Not surprisingly, all those new residents have pushed Tampa Bay into the No. 2 spot for homebuilding, whether by a big "publicly traded builder or a small entrepreneur building its first spec homes," Roschelle said. "What's driving that is the fact home prices are considerably more affordable than nationally and that Florida is favorable from a tax perspective relative to New York, where I live."

Most of the markets that made the list of best places to invest in 2019 are smaller metro areas. That is not surprising either, Roschelle says.

"The entry point is lower; they are affordable to invest in,'' he said. "We are in a virtuous cycle — when you have cities that are affordable to do business in and live in, they tend to prosper because more people and more companies want to go there."

One downside of continued growth is traffic congestion, which could become an even bigger headache in the Tampa Bay area with no rapid transit options in the foreseeable future.
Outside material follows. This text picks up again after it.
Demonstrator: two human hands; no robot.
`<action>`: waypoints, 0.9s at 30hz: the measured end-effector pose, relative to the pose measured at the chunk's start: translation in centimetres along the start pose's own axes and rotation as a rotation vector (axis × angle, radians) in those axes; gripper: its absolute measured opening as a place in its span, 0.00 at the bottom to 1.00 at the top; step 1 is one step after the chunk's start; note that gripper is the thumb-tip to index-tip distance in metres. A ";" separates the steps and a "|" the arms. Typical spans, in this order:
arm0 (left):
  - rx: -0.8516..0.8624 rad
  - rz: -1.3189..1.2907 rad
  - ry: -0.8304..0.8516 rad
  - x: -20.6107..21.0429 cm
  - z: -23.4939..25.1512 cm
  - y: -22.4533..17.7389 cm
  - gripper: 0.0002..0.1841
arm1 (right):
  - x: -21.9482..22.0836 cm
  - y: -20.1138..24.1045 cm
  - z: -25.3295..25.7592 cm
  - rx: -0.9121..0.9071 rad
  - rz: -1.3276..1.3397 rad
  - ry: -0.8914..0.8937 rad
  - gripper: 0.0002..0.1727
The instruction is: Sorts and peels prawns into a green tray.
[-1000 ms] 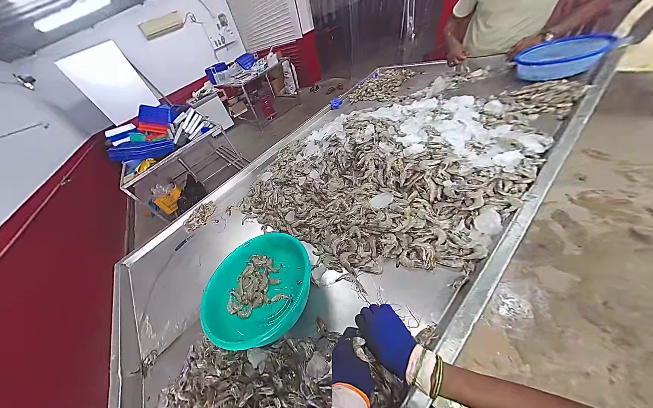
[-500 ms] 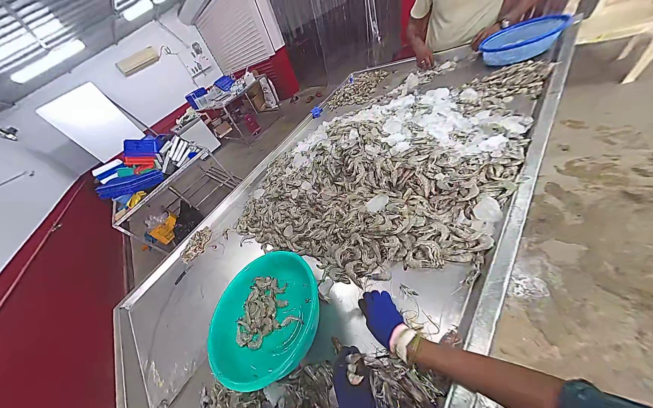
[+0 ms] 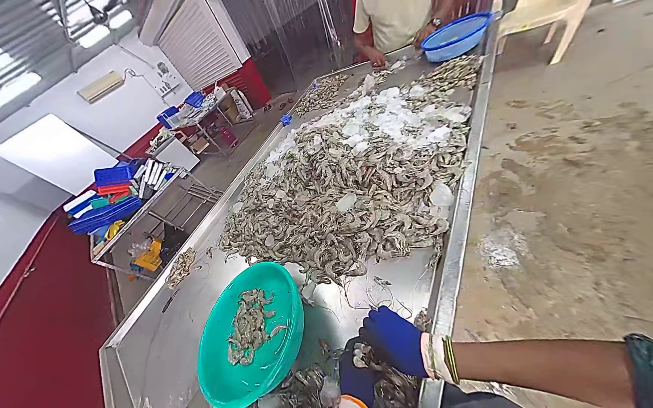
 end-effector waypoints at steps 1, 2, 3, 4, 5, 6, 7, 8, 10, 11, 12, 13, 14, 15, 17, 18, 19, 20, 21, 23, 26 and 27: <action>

Roschelle notes that traffic between Fort Lauderdale and Miami is so "horrendous" that more people are choosing to work in their home county rather than commute.

"Down the road, companies will find themselves locating where people live as opposed to where companies think they should be,'' he said. "If you go down I-75, you'll find that markets like Sarasota are growing their office stock because more people are opting to stay there and work down there."

Other trends cited by the report:

Retail space gets a new lease on life. With low prices, it's a good time to repurpose such space for urgent care clinics, health and fitness centers, financial services and entertainment venues.

Amenities go wild. New office buildings and apartments communities will include child and pet care, bike storage and even fruit and vegetable gardens.

18-hour suburbs grow. The generation that drove the urbanization trend and 18-hour cities might finally be ready to move to "the 'burbs.'' But millennials will still be looking for urban amenities like walkable neighborhoods and proximity to shopping and entertainment.